Unfortunately, helicopter, tiger, lawnmower and snowplow parents will continue to prove the point (Did I forget any?). These stereotypes have been much maligned in recent years, rightfully so. Parenting books have been written. The outcomes have been studied; lack of independence and inhibitory control, social immaturity, rigidity, poor emotional regulation, reduced critical thinking and executive functioning skills. These are the shallow roots so often held together by parent compensation and accommodation. If you line them up side-by-side, you will surely find the taproot of awareness is the smallest root of them all.

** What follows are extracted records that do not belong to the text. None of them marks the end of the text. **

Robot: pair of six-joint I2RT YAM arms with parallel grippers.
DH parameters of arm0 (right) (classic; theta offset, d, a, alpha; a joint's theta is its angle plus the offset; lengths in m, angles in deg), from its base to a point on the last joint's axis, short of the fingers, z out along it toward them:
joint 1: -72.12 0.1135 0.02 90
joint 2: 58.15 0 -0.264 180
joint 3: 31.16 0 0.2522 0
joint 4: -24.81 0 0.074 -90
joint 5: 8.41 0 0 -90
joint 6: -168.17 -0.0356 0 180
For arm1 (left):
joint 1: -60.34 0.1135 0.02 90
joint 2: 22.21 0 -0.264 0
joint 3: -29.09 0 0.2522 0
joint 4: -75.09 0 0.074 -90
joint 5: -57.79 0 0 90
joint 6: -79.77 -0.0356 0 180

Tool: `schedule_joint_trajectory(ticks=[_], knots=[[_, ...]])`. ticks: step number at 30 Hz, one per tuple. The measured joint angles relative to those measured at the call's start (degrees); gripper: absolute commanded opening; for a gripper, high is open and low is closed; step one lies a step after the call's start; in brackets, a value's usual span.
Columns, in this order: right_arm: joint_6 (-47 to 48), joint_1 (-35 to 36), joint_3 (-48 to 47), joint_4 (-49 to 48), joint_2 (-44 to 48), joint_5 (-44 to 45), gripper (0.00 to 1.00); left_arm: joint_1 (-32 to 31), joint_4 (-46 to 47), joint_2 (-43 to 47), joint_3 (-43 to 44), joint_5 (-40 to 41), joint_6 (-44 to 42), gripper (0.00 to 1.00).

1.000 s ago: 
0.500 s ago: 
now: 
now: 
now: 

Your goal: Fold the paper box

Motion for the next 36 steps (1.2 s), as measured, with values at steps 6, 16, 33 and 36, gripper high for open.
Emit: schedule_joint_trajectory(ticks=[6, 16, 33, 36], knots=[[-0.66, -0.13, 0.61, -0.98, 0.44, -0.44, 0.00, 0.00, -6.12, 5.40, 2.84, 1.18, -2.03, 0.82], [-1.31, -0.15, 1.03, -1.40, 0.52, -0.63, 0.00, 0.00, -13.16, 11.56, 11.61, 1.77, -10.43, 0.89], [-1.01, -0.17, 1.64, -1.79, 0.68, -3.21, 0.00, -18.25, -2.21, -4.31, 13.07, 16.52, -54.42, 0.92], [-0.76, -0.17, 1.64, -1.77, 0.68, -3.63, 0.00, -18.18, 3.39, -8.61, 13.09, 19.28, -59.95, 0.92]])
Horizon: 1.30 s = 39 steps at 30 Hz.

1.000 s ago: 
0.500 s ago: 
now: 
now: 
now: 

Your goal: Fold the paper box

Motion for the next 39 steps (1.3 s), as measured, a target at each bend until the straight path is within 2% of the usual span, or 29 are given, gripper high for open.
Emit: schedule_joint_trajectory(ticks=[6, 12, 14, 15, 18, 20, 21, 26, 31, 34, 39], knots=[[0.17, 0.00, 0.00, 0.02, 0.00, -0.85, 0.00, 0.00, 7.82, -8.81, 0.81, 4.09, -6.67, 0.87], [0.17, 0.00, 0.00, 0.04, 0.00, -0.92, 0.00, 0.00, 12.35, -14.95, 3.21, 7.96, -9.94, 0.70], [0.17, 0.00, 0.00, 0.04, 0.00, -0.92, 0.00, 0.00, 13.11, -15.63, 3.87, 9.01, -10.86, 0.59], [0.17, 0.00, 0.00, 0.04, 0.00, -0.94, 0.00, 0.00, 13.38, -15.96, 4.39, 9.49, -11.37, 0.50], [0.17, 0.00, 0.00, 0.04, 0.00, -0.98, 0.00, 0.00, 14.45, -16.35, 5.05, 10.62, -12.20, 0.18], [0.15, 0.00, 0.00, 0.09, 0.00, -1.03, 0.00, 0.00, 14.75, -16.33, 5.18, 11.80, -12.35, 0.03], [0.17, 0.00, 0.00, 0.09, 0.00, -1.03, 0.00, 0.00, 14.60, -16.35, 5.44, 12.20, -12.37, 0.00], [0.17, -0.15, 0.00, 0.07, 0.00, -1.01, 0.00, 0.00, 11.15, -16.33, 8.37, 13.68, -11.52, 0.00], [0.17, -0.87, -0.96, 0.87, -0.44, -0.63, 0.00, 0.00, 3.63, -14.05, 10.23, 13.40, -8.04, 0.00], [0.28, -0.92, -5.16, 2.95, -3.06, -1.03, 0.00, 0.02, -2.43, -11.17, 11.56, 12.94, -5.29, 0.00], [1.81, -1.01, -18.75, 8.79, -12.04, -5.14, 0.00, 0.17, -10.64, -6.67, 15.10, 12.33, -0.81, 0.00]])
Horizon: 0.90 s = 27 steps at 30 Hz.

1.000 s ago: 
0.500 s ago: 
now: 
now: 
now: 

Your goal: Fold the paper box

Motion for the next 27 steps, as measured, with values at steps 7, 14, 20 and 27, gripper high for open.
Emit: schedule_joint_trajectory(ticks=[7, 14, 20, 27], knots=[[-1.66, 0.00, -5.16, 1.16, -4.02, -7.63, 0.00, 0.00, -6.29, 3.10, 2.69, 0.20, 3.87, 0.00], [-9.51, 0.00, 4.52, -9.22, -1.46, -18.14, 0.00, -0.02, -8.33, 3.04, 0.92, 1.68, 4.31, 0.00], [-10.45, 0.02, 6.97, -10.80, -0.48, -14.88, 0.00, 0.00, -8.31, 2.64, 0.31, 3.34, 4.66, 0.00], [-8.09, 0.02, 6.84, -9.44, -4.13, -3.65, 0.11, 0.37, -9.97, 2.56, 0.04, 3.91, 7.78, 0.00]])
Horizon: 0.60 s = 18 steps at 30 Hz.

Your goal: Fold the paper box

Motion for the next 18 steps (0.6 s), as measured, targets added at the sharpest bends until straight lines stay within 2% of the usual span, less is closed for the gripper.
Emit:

Montessori is a deep, multi-faceted teaching method full of nuance and techniques which can take years of training to develop. Sometimes, I meet parents who feel intimidated by this complexity and presume our teachers hold unreasonable expectations for their parenting. But practicing Montessori at home does not have to look anything like what we do at school. It is more about considering basic desired outcomes and adopting a philosophy which balances responsibility for achieving them across the entire family.
This sharing of accountability is an important distinction of effective parenting. No matter what the family looks like, every child should be empowered and trusted enough to make their own contribution to the effort. Too often, whether one parent, two parents or a multi-generational home, the adults unnecessarily carry all of the weight, believing this is the easiest way. They let the sunlight and water through, but block everything else out, relying upon their own frayed root systems to bear the burden.
The obstacles parents face are sometimes more difficult to surmount than those of the classroom teacher. At home, none of us are trained in our craft and sometimes we practice without any support at all. We are all winging it. So we battle against our own upbringing and the flawed lessons life has taught us. We suffer from the unique worry borne of holding another’s life in our hands. And while the parents of past generations felt the glare of judgy neighbors, they could easily shut them out. Today, every parent is relentlessly pursued by millions of unavoidable internet “neighbors” whose social media posts prove they have nailed parenting, marriage and everything else.
Parents and parenting-expert authors seem to be pushing a new standard; the “good enough parent.” If you haven’t heard this term in its current iteration, I promise you will soon. Just a few months ago, the US Surgeon General shone a light on the stressed state of parenting. Based upon his account, accepting “good enough” certainly sounds like the cure for what ails us. However, I take issue with using the idea as an excuse for unintentional parenting.
By all means, change your way of thinking. Exhaustion need not be a foregone conclusion of good parenting. But if being good enough as a mother or father means doing less, and I wholeheartedly believe it does, parents need to take care not to throw out the baby with the bath water. Yes, stop solving all your child’s problems, but don’t stop helping them learn how they got there and how they might fix things themselves. Quit thinking you need to be present for every waking minute, but don’t quit thinking. Concern yourself less with how far they will go than with their ability to make a worthwhile journey of their own choosing. Set your parenting sights on deeper roots, awareness, and resilience on all sides and you’ll always be “good enough” for your child.